§ Task item: Give back exactly the lines of the entries below from the line with "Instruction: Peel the" to the line with "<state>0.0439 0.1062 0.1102", inclusive, and only those.

§ Record excerpts:
────────

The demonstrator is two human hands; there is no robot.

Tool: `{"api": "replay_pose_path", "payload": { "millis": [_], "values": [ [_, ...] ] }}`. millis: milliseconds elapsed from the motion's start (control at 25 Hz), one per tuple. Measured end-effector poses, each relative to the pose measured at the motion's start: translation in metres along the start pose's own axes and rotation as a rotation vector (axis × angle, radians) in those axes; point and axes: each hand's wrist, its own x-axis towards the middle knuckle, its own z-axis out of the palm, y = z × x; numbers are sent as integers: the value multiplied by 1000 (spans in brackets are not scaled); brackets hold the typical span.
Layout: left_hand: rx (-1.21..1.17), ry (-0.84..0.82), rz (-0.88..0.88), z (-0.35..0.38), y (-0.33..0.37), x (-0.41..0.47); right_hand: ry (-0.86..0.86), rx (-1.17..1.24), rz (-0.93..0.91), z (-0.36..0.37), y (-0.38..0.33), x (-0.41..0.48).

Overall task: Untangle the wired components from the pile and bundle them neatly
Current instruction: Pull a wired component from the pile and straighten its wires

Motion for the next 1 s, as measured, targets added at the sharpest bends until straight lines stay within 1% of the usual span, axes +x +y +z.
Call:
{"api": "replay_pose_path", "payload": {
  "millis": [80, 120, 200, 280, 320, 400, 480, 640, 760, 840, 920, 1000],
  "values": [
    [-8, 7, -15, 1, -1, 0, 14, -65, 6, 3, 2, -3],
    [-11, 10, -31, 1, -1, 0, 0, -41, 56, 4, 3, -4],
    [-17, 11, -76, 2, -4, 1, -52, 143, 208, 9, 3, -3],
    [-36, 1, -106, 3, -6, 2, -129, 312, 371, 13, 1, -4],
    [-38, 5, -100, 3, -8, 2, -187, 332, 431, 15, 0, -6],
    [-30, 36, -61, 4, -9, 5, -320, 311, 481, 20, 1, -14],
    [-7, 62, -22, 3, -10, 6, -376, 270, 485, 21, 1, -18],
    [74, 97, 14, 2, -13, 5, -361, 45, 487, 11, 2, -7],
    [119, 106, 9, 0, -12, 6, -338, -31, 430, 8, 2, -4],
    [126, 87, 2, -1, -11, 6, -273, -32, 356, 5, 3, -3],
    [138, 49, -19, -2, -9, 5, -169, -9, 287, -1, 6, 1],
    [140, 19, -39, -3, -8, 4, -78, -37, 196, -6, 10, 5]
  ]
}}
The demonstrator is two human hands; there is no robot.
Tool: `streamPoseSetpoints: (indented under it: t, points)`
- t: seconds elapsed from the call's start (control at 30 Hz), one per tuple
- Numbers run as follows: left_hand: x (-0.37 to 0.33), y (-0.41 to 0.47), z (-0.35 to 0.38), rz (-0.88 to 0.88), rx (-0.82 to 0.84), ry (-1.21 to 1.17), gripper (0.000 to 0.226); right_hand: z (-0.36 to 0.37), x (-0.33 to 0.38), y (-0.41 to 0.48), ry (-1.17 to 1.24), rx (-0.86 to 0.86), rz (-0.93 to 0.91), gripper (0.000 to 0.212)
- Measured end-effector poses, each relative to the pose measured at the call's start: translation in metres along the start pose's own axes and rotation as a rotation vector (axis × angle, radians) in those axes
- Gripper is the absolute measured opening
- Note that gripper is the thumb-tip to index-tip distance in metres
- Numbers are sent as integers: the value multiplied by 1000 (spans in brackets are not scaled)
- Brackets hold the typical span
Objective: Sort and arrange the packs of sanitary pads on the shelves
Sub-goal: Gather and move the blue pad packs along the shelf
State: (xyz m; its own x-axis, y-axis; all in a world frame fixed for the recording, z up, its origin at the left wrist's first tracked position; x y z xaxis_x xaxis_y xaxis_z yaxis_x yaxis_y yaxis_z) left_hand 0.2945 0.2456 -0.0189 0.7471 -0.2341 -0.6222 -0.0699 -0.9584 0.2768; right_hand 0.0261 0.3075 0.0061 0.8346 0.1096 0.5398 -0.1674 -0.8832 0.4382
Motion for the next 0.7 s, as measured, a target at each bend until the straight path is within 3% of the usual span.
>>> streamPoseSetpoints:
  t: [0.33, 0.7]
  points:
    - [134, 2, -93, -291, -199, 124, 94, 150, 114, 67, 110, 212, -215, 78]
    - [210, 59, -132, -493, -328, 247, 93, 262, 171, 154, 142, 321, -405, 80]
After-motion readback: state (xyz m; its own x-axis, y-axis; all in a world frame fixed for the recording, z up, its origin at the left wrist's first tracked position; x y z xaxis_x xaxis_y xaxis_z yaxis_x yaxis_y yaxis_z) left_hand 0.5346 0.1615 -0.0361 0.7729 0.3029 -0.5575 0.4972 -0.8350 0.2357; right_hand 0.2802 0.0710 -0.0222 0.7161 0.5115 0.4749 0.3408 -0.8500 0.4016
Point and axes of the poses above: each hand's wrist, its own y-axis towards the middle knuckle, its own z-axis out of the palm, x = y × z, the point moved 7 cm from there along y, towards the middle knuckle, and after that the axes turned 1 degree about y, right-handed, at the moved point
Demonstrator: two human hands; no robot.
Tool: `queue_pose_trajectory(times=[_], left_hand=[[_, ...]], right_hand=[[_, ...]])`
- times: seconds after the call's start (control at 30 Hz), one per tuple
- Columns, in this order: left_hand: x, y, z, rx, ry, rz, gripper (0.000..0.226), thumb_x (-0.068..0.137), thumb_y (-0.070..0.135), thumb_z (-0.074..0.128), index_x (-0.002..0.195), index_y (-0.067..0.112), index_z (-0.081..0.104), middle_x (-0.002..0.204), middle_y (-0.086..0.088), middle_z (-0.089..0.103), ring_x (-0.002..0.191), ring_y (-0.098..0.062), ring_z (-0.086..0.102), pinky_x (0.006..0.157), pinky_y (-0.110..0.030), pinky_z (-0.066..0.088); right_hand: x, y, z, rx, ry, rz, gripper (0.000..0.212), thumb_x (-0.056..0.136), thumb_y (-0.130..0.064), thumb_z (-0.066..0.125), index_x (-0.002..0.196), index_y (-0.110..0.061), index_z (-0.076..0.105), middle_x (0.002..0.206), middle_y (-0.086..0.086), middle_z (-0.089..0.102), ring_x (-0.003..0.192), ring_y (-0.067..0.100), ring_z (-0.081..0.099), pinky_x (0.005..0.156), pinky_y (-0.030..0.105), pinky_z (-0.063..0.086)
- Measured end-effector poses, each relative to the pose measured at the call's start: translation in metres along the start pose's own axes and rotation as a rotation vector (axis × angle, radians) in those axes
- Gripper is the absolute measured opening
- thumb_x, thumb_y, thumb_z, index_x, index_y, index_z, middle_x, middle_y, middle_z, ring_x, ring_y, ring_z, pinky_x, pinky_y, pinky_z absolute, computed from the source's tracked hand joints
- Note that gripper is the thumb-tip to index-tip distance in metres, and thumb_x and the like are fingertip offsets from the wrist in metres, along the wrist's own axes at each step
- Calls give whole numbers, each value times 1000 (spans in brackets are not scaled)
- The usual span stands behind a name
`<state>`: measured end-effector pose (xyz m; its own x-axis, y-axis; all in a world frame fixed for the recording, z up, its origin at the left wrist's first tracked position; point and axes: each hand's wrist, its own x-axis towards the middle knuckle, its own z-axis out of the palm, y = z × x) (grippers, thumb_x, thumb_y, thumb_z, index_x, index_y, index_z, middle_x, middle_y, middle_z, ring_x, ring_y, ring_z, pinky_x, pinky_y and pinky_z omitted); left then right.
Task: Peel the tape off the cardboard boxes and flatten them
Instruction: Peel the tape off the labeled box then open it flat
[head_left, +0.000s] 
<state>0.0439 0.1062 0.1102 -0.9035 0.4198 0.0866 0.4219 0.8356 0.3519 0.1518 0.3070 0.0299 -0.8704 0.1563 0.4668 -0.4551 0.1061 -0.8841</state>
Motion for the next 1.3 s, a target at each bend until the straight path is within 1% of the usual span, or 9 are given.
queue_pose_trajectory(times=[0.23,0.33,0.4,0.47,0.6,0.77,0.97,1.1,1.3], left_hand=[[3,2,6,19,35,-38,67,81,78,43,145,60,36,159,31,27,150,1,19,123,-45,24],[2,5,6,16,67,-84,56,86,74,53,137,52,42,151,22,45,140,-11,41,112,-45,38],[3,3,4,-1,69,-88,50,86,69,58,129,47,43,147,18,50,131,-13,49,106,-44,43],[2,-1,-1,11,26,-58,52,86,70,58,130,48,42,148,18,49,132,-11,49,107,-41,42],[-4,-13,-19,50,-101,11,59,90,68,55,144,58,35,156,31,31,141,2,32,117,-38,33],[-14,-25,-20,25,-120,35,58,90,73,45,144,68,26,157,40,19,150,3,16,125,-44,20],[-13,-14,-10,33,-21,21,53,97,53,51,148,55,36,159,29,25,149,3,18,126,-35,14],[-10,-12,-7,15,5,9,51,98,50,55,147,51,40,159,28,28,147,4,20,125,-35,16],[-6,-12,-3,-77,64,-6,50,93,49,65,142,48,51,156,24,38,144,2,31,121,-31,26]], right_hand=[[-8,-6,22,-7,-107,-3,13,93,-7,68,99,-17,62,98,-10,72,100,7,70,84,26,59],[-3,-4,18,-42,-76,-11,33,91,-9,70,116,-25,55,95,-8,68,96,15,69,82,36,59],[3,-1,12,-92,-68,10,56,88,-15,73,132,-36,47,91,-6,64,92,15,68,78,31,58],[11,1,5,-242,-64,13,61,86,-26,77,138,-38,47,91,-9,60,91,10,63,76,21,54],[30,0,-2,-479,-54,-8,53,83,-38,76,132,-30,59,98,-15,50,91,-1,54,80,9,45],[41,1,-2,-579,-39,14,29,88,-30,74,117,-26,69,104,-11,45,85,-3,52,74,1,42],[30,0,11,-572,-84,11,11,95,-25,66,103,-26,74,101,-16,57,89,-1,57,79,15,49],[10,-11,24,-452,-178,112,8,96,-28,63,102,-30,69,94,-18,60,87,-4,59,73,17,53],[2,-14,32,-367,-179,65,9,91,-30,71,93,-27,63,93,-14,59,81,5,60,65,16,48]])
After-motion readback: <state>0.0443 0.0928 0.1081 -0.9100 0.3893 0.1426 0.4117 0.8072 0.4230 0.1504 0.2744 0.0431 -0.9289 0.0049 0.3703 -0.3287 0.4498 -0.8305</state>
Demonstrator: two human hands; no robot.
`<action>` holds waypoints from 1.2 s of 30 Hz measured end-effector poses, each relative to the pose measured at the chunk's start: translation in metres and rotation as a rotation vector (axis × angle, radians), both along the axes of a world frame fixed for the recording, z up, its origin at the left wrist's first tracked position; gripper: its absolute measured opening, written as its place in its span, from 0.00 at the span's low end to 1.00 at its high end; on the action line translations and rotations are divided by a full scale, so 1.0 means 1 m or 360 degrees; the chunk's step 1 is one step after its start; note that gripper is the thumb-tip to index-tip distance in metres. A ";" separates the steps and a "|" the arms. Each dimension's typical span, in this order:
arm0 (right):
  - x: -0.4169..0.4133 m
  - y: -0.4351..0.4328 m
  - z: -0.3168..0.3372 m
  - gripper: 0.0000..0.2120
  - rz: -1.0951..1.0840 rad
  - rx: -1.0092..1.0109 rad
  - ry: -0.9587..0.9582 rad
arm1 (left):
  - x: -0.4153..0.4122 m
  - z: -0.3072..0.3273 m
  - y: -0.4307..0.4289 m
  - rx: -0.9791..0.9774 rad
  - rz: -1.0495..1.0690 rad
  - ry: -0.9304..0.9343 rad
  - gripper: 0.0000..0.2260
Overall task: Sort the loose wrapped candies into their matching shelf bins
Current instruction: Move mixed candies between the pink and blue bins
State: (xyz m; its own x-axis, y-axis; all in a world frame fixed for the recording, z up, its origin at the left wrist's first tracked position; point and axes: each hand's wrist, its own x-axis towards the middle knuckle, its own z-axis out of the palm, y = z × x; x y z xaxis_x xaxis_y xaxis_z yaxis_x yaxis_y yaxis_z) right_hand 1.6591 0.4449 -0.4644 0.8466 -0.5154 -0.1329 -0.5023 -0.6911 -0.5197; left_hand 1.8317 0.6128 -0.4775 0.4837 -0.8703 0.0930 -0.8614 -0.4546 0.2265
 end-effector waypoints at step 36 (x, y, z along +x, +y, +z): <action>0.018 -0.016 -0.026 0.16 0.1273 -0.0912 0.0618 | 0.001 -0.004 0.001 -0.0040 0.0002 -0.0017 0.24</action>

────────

§ Result of this task:
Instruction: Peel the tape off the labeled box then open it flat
[head_left, +0.000s] 
<state>0.0439 0.1062 0.1102 -0.9035 0.4198 0.0866 0.4219 0.8356 0.3519 0.1518 0.3070 0.0299 -0.8704 0.1563 0.4668 -0.4551 0.1061 -0.8841</state>

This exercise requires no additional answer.